#### PROBLEM TO SOLVE:
Copy the final lines exactly, starting at the one that contains "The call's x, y" and ending with the last line of the listing below. Pictures are not part of the copy.

═══ DATA SECTION

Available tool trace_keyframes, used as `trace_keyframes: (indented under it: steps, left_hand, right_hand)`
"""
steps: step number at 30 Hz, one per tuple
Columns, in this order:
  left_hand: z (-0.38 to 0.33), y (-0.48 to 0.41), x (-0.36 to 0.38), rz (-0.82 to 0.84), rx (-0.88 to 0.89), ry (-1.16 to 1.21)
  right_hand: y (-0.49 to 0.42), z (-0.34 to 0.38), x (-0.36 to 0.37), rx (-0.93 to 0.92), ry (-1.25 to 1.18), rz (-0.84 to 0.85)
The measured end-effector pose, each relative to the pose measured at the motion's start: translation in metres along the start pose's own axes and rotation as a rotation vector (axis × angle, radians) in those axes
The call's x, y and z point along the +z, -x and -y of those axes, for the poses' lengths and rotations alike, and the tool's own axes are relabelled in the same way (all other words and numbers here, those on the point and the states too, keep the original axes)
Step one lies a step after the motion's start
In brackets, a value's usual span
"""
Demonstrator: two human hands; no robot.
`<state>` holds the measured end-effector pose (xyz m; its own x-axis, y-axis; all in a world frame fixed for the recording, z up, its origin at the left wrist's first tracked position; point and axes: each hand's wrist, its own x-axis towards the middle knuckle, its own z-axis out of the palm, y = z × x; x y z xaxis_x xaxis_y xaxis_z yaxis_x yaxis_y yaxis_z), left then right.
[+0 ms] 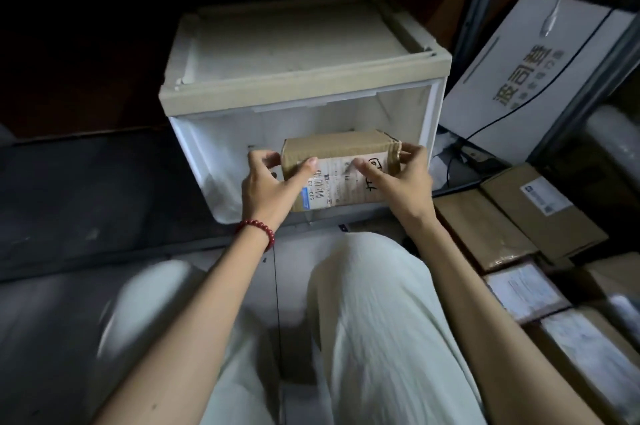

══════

#### EXERCISE SOLUTION:
The call's x, y and z point along the +z, -x and -y of those axes, for the poses' lengths and rotations alike, and the tool's own axes are relabelled in the same way (all other words and numbers here, those on the point and the states too, keep the original axes)
Step one lies a step after the motion's start
In brackets, a value's usual span
"""
Demonstrator: two human hands; no robot.
`<state>` holds the measured end-effector pose (xyz m; its own x-axis, y-axis; all in a world frame fixed for the recording, z up, its origin at the left wrist's first tracked position; point and axes: each hand's wrist, its own x-axis towards the middle knuckle, its own z-axis out of the palm, y = z × x; x y z xaxis_x xaxis_y xaxis_z yaxis_x yaxis_y yaxis_z), left then right.
[+0 ms] 

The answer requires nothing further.